I'm on day 2 of chemo and have 6 days left. Then on March 29th, I will do the actual transplant.  I was fortunate to find out my donor is a 10 out of 10 match, 50 year old female. Thats all they will tell me about her for up to a year. My hospital room is amazing, it is huge. I have a closet and a dresser for my clothes. I also have table and three chairs, plus a recliner bed for visitors.  Not that they really want me having too many overnight visitors but once in a while is okay.

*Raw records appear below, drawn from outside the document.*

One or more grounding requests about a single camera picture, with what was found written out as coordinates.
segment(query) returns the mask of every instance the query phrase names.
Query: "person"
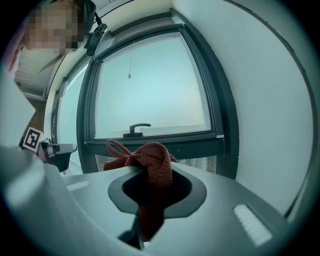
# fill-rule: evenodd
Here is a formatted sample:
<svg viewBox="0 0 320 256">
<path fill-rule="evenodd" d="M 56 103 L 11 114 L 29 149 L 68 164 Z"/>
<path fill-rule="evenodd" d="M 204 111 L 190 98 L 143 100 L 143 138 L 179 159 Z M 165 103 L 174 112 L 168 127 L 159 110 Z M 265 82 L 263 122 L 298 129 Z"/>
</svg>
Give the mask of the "person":
<svg viewBox="0 0 320 256">
<path fill-rule="evenodd" d="M 6 71 L 14 78 L 22 48 L 54 49 L 58 55 L 43 69 L 54 65 L 89 34 L 96 5 L 91 0 L 51 0 L 39 5 L 12 37 L 3 57 Z"/>
</svg>

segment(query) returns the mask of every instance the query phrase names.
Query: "window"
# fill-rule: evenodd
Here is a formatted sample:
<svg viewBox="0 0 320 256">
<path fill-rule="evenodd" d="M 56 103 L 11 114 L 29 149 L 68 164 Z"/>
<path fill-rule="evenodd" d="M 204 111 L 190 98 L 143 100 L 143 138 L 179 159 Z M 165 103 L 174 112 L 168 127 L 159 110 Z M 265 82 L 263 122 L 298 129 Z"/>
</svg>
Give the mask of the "window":
<svg viewBox="0 0 320 256">
<path fill-rule="evenodd" d="M 73 79 L 66 84 L 59 106 L 57 125 L 58 143 L 77 145 L 76 123 L 78 99 L 87 67 L 88 64 L 78 71 Z M 71 154 L 70 161 L 81 166 L 78 151 Z"/>
<path fill-rule="evenodd" d="M 131 152 L 158 142 L 182 164 L 235 178 L 238 121 L 226 75 L 198 31 L 163 17 L 106 32 L 90 59 L 76 112 L 83 173 L 103 169 L 114 139 Z M 131 134 L 136 124 L 151 127 Z"/>
<path fill-rule="evenodd" d="M 206 94 L 180 33 L 134 43 L 103 60 L 95 102 L 95 139 L 122 138 L 134 124 L 143 136 L 211 129 Z"/>
</svg>

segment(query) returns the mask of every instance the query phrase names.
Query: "white vent slot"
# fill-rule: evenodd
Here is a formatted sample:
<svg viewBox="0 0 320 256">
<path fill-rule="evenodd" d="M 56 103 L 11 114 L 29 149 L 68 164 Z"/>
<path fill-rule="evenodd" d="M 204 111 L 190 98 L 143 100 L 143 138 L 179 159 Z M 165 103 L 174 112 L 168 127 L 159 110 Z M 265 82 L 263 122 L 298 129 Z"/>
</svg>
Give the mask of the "white vent slot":
<svg viewBox="0 0 320 256">
<path fill-rule="evenodd" d="M 261 246 L 272 239 L 271 232 L 245 204 L 237 205 L 234 213 L 255 246 Z"/>
<path fill-rule="evenodd" d="M 66 186 L 66 188 L 69 191 L 75 191 L 75 190 L 83 189 L 83 188 L 88 187 L 88 186 L 90 186 L 89 181 L 84 181 L 84 182 L 78 182 L 78 183 L 75 183 L 75 184 L 68 185 L 68 186 Z"/>
</svg>

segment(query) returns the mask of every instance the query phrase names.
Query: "white wall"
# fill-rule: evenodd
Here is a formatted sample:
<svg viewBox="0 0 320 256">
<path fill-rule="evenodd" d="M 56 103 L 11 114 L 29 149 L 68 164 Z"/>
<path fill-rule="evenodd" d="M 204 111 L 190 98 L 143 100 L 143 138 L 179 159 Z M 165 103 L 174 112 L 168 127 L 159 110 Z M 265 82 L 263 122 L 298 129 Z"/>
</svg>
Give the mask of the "white wall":
<svg viewBox="0 0 320 256">
<path fill-rule="evenodd" d="M 284 214 L 309 165 L 313 120 L 293 58 L 260 21 L 222 0 L 173 0 L 215 51 L 239 122 L 236 180 Z"/>
<path fill-rule="evenodd" d="M 299 20 L 295 15 L 286 8 L 281 1 L 277 0 L 234 0 L 242 6 L 249 8 L 277 32 L 281 37 L 286 40 L 290 47 L 294 50 L 294 54 L 303 66 L 306 76 L 309 80 L 310 87 L 312 88 L 314 95 L 314 103 L 316 108 L 320 109 L 320 59 L 319 55 L 312 45 L 312 42 L 304 30 L 304 27 L 299 23 Z M 317 126 L 320 127 L 320 118 L 317 119 Z M 318 145 L 320 144 L 320 130 L 315 131 L 317 133 L 317 141 L 314 141 Z M 319 147 L 315 150 L 314 162 L 310 163 L 310 167 L 320 165 L 320 150 Z M 316 181 L 317 172 L 310 173 L 308 179 L 305 180 L 301 193 L 297 199 L 295 207 L 292 209 L 289 219 L 293 220 L 296 217 L 297 209 L 302 206 L 303 196 L 308 198 L 308 195 L 304 193 L 306 184 L 310 184 Z"/>
<path fill-rule="evenodd" d="M 114 31 L 143 17 L 169 12 L 171 7 L 171 0 L 134 0 L 108 13 L 102 22 Z"/>
</svg>

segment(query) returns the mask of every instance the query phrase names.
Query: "window latch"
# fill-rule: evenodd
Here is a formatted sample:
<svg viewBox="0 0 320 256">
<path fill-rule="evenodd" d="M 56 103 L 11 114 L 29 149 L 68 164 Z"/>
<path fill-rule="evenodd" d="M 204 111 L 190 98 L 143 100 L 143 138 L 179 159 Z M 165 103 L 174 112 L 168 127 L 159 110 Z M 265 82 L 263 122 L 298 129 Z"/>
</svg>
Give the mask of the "window latch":
<svg viewBox="0 0 320 256">
<path fill-rule="evenodd" d="M 134 125 L 130 126 L 130 133 L 124 133 L 123 137 L 124 138 L 132 138 L 132 137 L 143 137 L 144 134 L 142 132 L 135 132 L 135 128 L 139 126 L 148 126 L 151 127 L 150 123 L 136 123 Z"/>
</svg>

Monday the 21st was Hailey's birthday so it was really nice I didn't have to go into the hospital until after her birthday.  Dad is letting her have a slumber party this weekend which I'm bummed I'm going to miss.  We couldn't take the chance of me getting sick before I came in.   Taylor is in charge of taking pictures so I will get some uploaded after the party.
Well I'm gonna go and relax for a while, take a shower and wait for Josh to get here.  I am going to do my best at updating my blog on a more daily basis, so please feel free to leave comments and I will comment back.

xoxo

Sunday, February 27, 2011

10 out of 10 Match

We got GREAT news this last Thursday...They have found me a bone marrow donor. The donor is a 10 out of 10 match!!! We don't know much more than that right now but we will find out more on Tuesday when we meet with the transplant doctor. My Oncologist did say that it could be within the next few weeks, so I shouldn't need to do another consolidation treatment. I will need to do one more bone marrow biopsy before the transplant to be 100% certain the cancer is still gone!!!

I have to admit I wasn't really sure how to react when my oncologist told me the good news. Don't get me wrong, I am so happy but at the same time I am pretty scared. I actually just requested some more learning material from NMDP or National Marrow Donor Program. The NMDP has support resources for patients, caregivers and families.

One of the guidelines of the transplant is that I can't know who my donor is for one year. Also my donor will not know who I am. At the one year mark either party can request to get the others information. I am so greatful that there are people who are willing to be donors. Thank you so much to the man or woman who is a perfect match to me, you are truly a lifesaver.

I will post more on Tuesday after I meet with the transplant doctor.

xoxoxo

Sunday, February 06, 2011

Going home

Just finished up my first five day consolidation treatment. It actually hasn't been too bad. The nausea still comes and goes but nothing I can't deal with! I will be back in about 30 days for another consolidation treatment and as long as my blood work stays in line I won't need to get another bone marrow biopsy.

I'm still waiting to be matched up with a bone marrow donor, so hopefully I hear something soon. If a donor is found we will move straight to a transplant and no more consolidation treatments. I'm really nervous about the transplant but I know it needs to be done. I could be in the hospital for a minimum of 30 days which I don't look forward too. It's really hard being away from the family that long.

Well enough about that for now. I'm gonna go home and enjoy my family!!!!